▶ About this exercise
Which lines of the entries below run from the one holding "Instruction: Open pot" to the one holding "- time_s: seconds", inclusive? Set down exactly those lines and no others.

(Stored entries)
- Opening Delimiter -
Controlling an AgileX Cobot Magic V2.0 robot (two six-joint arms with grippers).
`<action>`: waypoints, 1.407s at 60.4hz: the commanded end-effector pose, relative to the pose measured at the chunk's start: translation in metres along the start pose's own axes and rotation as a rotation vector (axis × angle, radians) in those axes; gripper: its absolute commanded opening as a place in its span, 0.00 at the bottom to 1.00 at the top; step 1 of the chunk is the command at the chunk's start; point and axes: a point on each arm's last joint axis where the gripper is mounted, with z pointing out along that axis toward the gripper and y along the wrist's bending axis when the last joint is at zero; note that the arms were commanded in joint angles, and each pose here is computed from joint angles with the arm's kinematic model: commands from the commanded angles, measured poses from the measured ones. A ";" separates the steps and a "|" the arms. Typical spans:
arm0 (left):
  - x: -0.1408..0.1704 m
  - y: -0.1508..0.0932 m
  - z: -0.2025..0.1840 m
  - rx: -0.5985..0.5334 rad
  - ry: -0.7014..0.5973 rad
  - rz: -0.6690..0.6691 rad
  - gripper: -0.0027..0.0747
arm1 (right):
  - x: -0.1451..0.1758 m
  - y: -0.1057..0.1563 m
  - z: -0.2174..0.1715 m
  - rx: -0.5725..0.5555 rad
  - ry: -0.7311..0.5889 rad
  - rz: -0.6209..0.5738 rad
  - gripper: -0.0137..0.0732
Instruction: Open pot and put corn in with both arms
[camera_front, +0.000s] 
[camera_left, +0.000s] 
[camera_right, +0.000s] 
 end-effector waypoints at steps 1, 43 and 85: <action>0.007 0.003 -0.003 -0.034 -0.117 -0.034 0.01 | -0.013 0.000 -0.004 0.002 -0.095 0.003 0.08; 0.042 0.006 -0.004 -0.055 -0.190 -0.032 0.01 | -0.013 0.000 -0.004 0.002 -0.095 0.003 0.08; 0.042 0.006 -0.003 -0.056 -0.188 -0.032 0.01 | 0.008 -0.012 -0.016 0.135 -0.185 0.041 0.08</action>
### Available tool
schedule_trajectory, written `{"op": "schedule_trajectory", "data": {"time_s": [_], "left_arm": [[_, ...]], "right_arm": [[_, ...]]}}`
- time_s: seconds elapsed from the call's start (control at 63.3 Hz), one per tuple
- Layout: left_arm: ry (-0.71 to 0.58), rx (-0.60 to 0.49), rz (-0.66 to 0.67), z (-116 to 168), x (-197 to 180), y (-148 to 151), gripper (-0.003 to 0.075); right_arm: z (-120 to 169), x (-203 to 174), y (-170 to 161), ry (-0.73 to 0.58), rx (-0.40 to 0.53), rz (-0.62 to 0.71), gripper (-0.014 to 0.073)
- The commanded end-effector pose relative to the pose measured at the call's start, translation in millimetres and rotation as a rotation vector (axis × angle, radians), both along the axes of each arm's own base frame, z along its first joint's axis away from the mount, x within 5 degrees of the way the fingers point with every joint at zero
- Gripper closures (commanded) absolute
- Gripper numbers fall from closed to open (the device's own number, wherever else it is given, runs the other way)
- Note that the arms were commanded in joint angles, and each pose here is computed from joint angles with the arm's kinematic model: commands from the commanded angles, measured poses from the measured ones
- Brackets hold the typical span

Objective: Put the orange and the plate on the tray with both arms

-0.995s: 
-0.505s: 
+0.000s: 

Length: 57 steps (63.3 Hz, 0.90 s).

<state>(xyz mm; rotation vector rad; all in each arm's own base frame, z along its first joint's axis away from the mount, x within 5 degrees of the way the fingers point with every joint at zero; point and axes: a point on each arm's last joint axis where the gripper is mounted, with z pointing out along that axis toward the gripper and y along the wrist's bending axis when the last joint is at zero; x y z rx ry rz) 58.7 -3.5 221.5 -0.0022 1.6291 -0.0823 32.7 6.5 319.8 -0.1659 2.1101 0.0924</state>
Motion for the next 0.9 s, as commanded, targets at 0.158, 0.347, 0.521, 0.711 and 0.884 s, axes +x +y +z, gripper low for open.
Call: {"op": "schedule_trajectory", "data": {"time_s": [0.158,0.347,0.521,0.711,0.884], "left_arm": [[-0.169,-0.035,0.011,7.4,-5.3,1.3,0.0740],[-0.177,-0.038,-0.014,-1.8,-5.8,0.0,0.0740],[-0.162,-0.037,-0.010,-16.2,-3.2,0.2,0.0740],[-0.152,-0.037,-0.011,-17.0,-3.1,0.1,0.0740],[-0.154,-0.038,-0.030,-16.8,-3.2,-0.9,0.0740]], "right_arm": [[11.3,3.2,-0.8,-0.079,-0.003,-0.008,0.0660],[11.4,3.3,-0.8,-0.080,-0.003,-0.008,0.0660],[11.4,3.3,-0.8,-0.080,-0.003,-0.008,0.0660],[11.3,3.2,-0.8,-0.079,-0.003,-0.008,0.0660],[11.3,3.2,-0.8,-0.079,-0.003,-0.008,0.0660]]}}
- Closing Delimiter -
▶ Result for this exercise
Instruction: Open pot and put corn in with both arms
[camera_front, +0.000s] 
[camera_left, +0.000s] 
[camera_right, +0.000s] 
 end-effector waypoints at steps 1, 43 and 85: <action>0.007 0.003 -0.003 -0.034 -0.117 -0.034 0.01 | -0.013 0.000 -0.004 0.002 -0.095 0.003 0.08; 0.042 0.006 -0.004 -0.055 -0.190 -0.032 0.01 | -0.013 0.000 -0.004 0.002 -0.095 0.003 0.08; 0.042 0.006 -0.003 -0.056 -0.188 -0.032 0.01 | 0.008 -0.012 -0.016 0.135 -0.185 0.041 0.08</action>
### Available tool
schedule_trajectory, written `{"op": "schedule_trajectory", "data": {"time_s": [_], "left_arm": [[_, ...]], "right_arm": [[_, ...]]}}`
- time_s: seconds elapsed from the call's start (control at 63.3 Hz), one per tuple

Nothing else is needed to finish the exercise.